What Happens If You Get Fired After Taking Out a 401(k) Loan?
You may or may not already know this, but it’s possible to borrow from your own 401(k) retirement fund. It’s hardly ever a great idea, though. You’re really only taking away from your own financial future. The money you borrow is really already yours. Except once you borrow it, it will no longer be invested and earning a return. Plus you have to pay it all back anyway. So really, it’s best to avoid a 401(k) loan if at all possible.
However, let’s assume for the sake of this article that you’ve already listened to those warnings and decided you’re borrowing from your 401(k). Since your 401(k) is a saving tool offered exclusively through your employer, it begs the question: what happens to your 401(k) loan if you suddenly become unemployed?
Whether you resign, get laid off, or outright terminated for a suitable reason, that loan doesn’t go away. Here’s what you need to know.
What is a 401(k) Loan?
The Internal Revenue Service (IRS) allows you to borrow certain amounts from your own 401(k). The amounts start at $10,000 or one-half of the amount you currently have vested. Depending on your employers rules about how and when contributions are vested, this amount could vary a lot.
The maximum amount you can borrow is $50,000. Although you can take out multiple concurrent loans, the total amount of them combined cannot be more than this.
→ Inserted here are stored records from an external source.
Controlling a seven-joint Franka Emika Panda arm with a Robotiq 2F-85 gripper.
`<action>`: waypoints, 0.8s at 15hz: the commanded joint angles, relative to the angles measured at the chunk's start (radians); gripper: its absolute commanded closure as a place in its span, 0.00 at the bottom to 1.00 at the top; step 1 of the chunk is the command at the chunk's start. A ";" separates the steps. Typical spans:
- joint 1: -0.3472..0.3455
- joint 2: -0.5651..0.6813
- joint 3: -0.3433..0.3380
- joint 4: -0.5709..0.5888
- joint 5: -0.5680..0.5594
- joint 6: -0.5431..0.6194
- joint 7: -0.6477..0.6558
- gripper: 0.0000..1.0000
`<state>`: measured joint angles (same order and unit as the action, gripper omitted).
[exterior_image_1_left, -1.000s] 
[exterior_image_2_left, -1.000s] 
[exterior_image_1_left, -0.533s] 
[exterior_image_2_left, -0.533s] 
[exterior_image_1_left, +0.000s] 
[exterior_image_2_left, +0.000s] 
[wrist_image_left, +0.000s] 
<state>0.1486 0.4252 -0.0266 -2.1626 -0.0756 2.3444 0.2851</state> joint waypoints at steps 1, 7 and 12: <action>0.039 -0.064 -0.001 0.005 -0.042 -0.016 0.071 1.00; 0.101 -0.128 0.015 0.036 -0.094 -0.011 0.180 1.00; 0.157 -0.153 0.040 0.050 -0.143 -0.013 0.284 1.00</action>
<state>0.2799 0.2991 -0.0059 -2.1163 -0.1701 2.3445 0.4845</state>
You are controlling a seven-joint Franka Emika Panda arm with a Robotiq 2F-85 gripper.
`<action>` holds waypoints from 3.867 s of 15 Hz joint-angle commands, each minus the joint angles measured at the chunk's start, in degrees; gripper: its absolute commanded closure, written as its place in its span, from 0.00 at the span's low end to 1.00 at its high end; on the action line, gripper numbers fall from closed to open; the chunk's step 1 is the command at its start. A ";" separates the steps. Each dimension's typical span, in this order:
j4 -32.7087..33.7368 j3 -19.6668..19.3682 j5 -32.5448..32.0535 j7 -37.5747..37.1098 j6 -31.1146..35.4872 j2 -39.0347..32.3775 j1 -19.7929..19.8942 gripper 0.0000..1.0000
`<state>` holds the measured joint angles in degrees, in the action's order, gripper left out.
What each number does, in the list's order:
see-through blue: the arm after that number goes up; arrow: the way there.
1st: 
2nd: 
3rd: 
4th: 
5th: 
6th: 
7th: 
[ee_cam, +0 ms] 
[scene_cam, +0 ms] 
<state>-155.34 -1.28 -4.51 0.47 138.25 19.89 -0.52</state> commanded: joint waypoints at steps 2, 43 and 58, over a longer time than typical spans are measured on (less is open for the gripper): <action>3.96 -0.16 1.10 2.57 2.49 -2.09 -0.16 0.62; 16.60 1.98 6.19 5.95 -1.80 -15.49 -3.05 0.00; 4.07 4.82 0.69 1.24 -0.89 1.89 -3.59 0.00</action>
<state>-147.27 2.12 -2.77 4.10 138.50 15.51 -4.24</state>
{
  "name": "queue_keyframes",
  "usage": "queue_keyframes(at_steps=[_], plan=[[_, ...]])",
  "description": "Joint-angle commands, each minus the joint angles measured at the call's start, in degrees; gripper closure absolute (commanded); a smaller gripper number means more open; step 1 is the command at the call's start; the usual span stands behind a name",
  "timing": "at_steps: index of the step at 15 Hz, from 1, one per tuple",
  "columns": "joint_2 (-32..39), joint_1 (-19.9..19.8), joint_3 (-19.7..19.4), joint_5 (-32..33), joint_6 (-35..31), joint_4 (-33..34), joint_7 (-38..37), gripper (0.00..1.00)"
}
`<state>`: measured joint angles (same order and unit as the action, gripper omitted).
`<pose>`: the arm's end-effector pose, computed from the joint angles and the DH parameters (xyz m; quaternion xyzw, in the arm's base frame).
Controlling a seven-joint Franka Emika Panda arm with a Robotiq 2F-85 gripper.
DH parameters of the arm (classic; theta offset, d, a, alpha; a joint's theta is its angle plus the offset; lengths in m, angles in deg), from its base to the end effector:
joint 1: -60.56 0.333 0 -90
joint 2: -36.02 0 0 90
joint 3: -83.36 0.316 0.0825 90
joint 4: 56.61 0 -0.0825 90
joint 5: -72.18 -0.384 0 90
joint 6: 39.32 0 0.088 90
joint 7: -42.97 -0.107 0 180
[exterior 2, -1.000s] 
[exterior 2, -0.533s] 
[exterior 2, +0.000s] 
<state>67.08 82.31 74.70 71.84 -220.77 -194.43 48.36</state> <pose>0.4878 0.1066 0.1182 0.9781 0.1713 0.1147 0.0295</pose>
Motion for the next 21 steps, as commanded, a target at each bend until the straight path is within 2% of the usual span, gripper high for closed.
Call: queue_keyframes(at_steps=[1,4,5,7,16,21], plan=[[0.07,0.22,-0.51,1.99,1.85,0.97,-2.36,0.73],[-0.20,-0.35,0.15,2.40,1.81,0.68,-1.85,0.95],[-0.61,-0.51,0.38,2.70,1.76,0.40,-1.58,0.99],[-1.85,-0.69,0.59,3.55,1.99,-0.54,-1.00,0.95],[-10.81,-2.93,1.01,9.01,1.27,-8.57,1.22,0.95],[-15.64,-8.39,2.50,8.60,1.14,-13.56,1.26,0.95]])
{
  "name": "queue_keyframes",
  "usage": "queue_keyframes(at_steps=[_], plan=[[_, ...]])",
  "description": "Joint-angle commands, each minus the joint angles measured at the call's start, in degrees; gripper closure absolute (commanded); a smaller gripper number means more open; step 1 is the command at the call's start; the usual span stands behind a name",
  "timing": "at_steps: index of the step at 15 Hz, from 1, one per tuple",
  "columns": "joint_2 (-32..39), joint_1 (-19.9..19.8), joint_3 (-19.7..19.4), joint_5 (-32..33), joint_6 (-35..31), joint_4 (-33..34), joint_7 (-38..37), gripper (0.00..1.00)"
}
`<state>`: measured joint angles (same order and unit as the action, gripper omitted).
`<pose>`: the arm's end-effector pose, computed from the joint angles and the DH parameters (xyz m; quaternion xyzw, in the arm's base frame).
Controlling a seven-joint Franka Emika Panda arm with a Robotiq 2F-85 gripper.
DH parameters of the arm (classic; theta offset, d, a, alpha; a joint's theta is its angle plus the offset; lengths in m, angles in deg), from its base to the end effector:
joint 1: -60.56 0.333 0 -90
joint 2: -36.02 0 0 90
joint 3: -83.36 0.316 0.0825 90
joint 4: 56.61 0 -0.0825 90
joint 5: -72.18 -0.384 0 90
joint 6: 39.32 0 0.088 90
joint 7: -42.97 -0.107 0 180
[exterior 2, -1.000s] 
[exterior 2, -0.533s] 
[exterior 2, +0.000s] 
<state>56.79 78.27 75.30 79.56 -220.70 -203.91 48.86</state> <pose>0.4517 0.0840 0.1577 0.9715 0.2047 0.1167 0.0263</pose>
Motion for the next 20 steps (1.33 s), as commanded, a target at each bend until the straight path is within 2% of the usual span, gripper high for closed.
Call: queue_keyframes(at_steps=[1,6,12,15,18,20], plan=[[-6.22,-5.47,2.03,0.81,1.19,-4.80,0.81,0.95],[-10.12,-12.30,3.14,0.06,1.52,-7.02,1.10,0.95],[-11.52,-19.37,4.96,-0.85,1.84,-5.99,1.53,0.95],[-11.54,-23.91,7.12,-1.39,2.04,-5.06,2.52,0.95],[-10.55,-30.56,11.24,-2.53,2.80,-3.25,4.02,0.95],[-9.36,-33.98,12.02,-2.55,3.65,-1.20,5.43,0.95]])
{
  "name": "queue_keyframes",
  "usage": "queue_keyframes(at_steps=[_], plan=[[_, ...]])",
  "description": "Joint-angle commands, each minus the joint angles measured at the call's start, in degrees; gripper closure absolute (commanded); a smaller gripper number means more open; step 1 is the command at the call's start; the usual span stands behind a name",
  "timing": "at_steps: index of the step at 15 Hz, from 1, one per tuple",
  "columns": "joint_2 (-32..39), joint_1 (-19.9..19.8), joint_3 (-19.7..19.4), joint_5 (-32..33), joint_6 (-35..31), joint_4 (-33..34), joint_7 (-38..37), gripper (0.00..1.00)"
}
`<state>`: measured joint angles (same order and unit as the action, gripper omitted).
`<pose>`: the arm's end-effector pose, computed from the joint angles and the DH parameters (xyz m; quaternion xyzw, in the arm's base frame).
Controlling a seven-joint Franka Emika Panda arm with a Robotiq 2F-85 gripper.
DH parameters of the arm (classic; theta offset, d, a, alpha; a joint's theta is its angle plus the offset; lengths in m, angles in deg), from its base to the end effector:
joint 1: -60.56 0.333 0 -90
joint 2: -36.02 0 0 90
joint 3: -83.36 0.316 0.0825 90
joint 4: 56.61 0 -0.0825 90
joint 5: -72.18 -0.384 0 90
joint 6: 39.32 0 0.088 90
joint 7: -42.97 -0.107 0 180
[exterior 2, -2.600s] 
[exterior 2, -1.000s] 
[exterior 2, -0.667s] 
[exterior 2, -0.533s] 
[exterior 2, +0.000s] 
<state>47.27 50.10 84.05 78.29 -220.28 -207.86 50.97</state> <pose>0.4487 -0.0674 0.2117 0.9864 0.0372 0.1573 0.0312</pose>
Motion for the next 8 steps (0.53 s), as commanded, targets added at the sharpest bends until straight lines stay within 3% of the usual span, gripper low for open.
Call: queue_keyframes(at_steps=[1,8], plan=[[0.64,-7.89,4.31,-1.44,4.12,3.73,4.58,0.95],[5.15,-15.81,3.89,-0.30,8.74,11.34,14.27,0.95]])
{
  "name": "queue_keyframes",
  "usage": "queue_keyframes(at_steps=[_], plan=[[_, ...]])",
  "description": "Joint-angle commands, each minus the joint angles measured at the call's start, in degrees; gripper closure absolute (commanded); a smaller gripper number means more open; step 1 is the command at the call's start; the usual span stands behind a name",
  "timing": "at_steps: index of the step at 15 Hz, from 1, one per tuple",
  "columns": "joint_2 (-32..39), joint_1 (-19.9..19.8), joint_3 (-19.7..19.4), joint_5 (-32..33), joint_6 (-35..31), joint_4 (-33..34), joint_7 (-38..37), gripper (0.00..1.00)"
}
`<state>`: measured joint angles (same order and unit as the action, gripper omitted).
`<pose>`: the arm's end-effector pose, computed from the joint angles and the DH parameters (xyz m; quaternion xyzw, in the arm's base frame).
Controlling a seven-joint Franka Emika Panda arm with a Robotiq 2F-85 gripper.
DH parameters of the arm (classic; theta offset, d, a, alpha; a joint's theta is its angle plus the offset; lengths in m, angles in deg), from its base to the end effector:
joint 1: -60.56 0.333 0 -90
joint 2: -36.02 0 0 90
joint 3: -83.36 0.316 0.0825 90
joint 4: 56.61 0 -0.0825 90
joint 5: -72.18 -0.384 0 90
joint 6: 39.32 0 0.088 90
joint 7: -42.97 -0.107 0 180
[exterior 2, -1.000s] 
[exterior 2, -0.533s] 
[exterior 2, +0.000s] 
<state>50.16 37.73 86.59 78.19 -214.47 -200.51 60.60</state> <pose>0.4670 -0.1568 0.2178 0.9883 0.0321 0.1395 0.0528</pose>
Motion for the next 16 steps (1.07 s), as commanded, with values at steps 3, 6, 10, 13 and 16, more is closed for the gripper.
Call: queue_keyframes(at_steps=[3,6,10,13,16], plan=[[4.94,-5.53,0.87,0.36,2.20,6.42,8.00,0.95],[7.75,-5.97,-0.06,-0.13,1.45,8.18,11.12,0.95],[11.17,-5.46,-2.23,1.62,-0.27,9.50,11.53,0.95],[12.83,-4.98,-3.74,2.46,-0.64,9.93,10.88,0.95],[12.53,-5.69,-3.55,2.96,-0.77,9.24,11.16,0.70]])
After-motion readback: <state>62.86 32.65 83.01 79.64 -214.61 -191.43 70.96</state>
You’ll have to start paying back these loans immediately. There’s no grace period. Typical terms dictate that you must pay back every dollar within five years. There are, however, some longer terms available if you use the loan to buy a house.
Basically, if you need $10,000 right away (and have enough in your 401(k) account), you can get your hands on the cash right away. Then you pay yourself back over the next five years. For people who lousy credit, this can sometimes seem like a better option than a high-interest loan from a traditional source.
I Left My Job. Now What?
You might think, “Well I’m really just borrowing money from myself. So what’s the big deal if I keep it after I quit/got fired/whatever?” Unfortunately, it doesn’t work like that. The IRS insists that you still pay back the entire loan within the original term.
Plenty of people leave their jobs before the five-year mark. In fact, the medium job tenure in America works 4.2 years before leaving, according to the Bureau of Labor Stats. Obviously, if you are one of those people who don’t stick it out longer than 4.2 years (for whatever reason), having a five-year 401(k) loan is a bit of a problem.
If you simply can’t pay back the loan, the IRS switches it from a loan to a distribution. This means it counts as income, and is taxable. You’ll also have to pay a withdrawal penalty, meaning you get dinged twice for something that seemed simple at first.
The IRS will also allow you to roll the loan into a different retirement fund. However, the most popular alternative — the IRA — doesn’t offer a similar kind of loan. That means you’ll have to park the funds into a 403(b) or 457(b). If you find another job quickly that also offers a 401(k), you may be able to move your old loan into the new program. Then you can continue to make your normal payments.
How Long Do I Have?
These loans used to come with very stringent repayment terms. If you left your job, you had to repay the loan within 60 or 90 days. That was before the Tax Cuts and Jobs Act of 2017. Now, you have a little longer to scrounge up the repayment cash. The new deadline is Tax Day for the year you left your job. So if you left your job today, in 2020, you’d have until Tax Day of 2021 to repay an outstanding 401(k) loan.
Of course, if you lose your job in December, that’s a different story. You’d only have three and a half months to find new employment and get your loan repaid.
One Last Thing
Many 401(k) loans don’t have flexible repayment plans, even if you remain employed. The majority of them offer only two repayment solutions: stick with the regular payments over five years, or pay off the entire balance with a single payment. That means if you do find yourself with an unexpected windfall, you can’t even use it to make a dent in your outstanding loan amount.
Even if you feel very comfortable in your job security, a 401(k) probably isn’t the best way to get your hands on a lump sum of money. Remember, you’re going to need that money a lot more once you finally leave the workforce and retire. Instead, you should try to build up an emergency fund. If it’s too late for that, consider this article about when it makes sense to take money from a retirement fund. Sometimes it’s not actually as terrible a choice as you would think.